Generating Validator Recommendations

Learn how to use Validio's LLM-powered recommendations to quickly set up monitoring on your sources with pre-configured validators.

Validio Recommendations use AI and ML to automatically analyze your data sources and suggest pre-configured validators, streamlining the setup of comprehensive data monitoring.

Configure Validators with AI recommendations

Setting up comprehensive data monitoring can be time-consuming when configuring validators individually. Recommendations streamline this process by automatically analyzing your data source and suggesting appropriate validators tailored to your schema and data patterns.

Validio offers two recommendation modes:

  • AI recommendations: Uses LLM-powered analysis for context-aware suggestions (requires LLM credentials).
  • ML recommendations: Uses statistical machine learning and heuristics

Both modes allow you to profile your data and review existing resources to suggest pre-configured windows, filters, and segmentations alongside validators. You can then select which recommendations to apply, creating multiple validators and resources at once.

Prerequisites for AI Recommendations

To generate recommendations using LLMs, ensure that you have the following:

  • Enabled the Allow LLM credentials setting in your Validio Workspace. See Configuring Global Settings.
  • Appropriate permissions to create credentials (requires WRITE permissions for the Namespace). See Managing Roles.
  • At least one LLM credential configured in your environment. See LLM Credentials.

Generating Recommendations

On the Validators tab for a configured Source,

  1. Click AI recommendations (or New recommendations if you do not have an LLM credential).

    AI recommendation options

  2. (Optional) In the dialog window, toggle Use data profiling. Profiling increases the accuracy of the recommendations.

    • Sampling Percentage: Use the slider or enter a number to adjust the percentage of data to include in profiling. A higher sampling percentage results in more accurate results, but reads more data and takes longer to complete.

    • Data Scope: (Recommended) Cap the execution time on large datasets by limiting the fields and number of rows used for profiling:

      SettingDescription
      FieldsSelect specific fields to analyze. By default, all fields are profiled.
      Row limitSet the maximum number of rows to include in the profiling run.
    • Lookback Filter: (Recommended) Limit the data volume scanned by targeting only a specific window of recent data:

      SettingDescription
      Lookback fieldSelect a timestamp or date field to define the profiling window.

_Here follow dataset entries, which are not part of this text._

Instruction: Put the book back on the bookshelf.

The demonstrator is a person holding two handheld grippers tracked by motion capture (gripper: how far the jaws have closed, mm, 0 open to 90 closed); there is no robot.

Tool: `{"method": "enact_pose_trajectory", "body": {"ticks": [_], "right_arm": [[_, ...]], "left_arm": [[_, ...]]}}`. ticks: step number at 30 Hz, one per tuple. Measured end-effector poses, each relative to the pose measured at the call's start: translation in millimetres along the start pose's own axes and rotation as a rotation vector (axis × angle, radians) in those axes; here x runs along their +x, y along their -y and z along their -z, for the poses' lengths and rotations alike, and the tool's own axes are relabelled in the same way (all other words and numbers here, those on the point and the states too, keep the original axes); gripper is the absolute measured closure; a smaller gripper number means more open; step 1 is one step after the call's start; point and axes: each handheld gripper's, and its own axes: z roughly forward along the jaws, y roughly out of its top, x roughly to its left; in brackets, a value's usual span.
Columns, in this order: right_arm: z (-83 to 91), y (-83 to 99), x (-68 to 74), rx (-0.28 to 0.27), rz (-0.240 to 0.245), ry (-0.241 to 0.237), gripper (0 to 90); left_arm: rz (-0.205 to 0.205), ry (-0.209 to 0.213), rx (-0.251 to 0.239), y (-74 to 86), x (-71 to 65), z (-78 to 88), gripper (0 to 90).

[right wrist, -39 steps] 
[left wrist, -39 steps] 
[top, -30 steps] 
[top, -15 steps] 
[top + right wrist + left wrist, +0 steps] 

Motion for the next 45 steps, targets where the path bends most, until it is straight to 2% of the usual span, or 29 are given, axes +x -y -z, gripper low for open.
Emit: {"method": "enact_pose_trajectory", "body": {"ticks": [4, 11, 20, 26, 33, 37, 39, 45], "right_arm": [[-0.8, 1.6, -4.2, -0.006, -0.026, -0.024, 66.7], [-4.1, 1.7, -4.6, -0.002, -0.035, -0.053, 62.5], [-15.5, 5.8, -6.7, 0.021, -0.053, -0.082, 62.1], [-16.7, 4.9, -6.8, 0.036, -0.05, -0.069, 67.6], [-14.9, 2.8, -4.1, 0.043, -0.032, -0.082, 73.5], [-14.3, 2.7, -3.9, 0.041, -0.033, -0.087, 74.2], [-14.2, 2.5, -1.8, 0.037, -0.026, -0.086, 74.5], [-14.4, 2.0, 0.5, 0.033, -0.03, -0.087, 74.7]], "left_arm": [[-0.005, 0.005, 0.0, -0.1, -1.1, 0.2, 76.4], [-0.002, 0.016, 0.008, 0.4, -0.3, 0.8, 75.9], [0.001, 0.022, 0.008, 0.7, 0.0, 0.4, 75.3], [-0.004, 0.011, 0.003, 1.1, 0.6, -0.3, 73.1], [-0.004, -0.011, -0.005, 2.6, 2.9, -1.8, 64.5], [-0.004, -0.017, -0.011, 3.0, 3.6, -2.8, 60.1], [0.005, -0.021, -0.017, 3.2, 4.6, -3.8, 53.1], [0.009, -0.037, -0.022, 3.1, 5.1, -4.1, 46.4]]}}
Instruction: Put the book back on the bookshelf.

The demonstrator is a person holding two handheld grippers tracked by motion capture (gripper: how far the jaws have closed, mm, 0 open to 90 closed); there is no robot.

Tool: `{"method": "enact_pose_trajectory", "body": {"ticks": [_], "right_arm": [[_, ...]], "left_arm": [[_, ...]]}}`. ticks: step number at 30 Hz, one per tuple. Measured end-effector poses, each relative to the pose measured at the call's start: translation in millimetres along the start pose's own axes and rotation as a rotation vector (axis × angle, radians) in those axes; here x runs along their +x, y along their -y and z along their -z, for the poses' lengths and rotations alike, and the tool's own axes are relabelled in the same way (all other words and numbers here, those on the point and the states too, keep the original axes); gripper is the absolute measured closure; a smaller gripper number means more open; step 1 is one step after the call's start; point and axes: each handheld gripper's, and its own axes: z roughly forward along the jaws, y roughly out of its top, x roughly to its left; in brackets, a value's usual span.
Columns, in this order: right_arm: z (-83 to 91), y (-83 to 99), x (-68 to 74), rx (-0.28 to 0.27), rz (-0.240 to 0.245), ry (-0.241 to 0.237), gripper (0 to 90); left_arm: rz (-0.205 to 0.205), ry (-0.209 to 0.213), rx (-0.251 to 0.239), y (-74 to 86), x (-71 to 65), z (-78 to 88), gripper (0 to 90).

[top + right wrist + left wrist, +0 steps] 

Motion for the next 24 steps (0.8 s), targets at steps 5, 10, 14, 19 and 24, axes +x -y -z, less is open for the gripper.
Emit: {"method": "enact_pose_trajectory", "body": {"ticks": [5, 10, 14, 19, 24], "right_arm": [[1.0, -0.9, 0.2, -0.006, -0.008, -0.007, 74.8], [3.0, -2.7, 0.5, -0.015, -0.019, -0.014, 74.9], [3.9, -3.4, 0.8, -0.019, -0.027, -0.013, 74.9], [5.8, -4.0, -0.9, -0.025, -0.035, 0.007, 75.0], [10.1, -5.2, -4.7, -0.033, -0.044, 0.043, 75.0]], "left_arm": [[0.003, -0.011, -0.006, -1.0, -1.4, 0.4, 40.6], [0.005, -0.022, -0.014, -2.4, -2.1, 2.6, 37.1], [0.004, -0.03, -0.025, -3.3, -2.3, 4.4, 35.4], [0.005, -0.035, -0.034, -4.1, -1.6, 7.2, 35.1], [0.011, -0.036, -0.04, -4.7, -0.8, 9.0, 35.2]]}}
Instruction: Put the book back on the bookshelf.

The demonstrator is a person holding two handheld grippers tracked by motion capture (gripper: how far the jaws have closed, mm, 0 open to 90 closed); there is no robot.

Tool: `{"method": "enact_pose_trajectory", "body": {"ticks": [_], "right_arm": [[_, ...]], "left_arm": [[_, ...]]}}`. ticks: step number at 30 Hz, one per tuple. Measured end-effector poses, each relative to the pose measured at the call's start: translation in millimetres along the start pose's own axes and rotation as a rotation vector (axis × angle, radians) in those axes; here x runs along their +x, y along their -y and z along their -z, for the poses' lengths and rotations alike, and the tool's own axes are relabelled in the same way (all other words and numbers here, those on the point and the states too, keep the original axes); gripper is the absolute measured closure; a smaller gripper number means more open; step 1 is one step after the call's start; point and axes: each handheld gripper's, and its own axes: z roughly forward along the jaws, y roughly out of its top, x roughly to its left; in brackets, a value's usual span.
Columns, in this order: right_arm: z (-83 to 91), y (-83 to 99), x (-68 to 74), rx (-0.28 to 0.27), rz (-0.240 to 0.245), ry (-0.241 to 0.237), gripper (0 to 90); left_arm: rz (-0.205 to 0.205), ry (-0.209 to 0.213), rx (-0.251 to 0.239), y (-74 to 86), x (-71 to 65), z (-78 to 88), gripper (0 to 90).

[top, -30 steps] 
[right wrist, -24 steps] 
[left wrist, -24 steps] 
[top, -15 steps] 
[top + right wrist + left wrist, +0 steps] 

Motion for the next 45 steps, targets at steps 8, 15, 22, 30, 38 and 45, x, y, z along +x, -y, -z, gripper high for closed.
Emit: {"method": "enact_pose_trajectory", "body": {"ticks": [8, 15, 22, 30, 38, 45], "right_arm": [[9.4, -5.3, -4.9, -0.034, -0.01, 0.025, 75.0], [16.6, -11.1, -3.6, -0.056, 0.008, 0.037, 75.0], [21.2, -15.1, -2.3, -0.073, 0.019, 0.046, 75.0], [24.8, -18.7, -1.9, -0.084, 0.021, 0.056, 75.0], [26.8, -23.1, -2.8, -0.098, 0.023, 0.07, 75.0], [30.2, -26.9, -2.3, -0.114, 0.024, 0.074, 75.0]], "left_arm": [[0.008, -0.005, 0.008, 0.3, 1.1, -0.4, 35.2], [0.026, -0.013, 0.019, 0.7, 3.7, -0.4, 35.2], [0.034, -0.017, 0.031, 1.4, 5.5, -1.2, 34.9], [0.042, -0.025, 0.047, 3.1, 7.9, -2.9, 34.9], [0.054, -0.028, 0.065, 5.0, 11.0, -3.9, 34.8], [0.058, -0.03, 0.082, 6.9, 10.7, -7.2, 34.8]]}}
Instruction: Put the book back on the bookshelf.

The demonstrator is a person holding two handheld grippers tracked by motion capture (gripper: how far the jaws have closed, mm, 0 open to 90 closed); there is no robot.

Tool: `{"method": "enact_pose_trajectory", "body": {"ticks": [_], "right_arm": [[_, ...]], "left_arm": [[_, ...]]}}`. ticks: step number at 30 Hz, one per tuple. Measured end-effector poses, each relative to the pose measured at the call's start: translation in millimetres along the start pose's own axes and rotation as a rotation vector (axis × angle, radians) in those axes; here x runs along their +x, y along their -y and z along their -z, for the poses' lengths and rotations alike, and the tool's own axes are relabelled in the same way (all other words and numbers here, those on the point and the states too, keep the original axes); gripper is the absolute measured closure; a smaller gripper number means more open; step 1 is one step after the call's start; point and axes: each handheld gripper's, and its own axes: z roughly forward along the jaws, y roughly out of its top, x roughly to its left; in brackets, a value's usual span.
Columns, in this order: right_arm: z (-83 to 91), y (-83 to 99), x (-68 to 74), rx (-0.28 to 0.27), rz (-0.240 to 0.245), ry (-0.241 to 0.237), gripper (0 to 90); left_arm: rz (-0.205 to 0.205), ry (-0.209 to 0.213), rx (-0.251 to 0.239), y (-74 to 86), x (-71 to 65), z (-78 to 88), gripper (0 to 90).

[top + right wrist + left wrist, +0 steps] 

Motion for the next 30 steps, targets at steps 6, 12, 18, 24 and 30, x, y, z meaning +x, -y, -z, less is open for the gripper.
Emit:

This limits the scan to recent data rather than scanning the full dataset.
      Lookback durationThe specific amount of time to look back when filtering data. Use this with the Lookback field to target only recent records and optimize performance.
  3. (Optional) Add Guidance notes to provide domain knowledge or business context, such as key metrics to monitor, data quality priorities, or specific fields to focus on.

  4. Choose an LLM credential or Use Statistical ML (the default, if you do not have an LLM credential).

  5. Click Run.

    • Click Processing to view a progress checklist as the system and model gathers information and generates recommendations. The process runs in the background, so you can navigate away while it completes.
    • To cancel a processing recommendation, click Cancel.

    The recommendations agent runs in the background, but you can view its progress

  6. Click View recommendations to see the list of pre-configured Validators as well as relevant Windows, Filters, and Segmentations. The Requires column indicates dependencies between the resources.

    Generated recommendations list

  7. Check each of the resources that you want to apply to your source. If you uncheck one resource (such as a segmentation), it will automatically uncheck all validators that require that resource.

  8. Click Apply selected to create the recommended validators. If you are creating many validators at once, this may take a few minutes to process.

    Once they are created, the validators will automatically backfill with historical data. It may take a few minutes for the data to populate while this initial sync completes.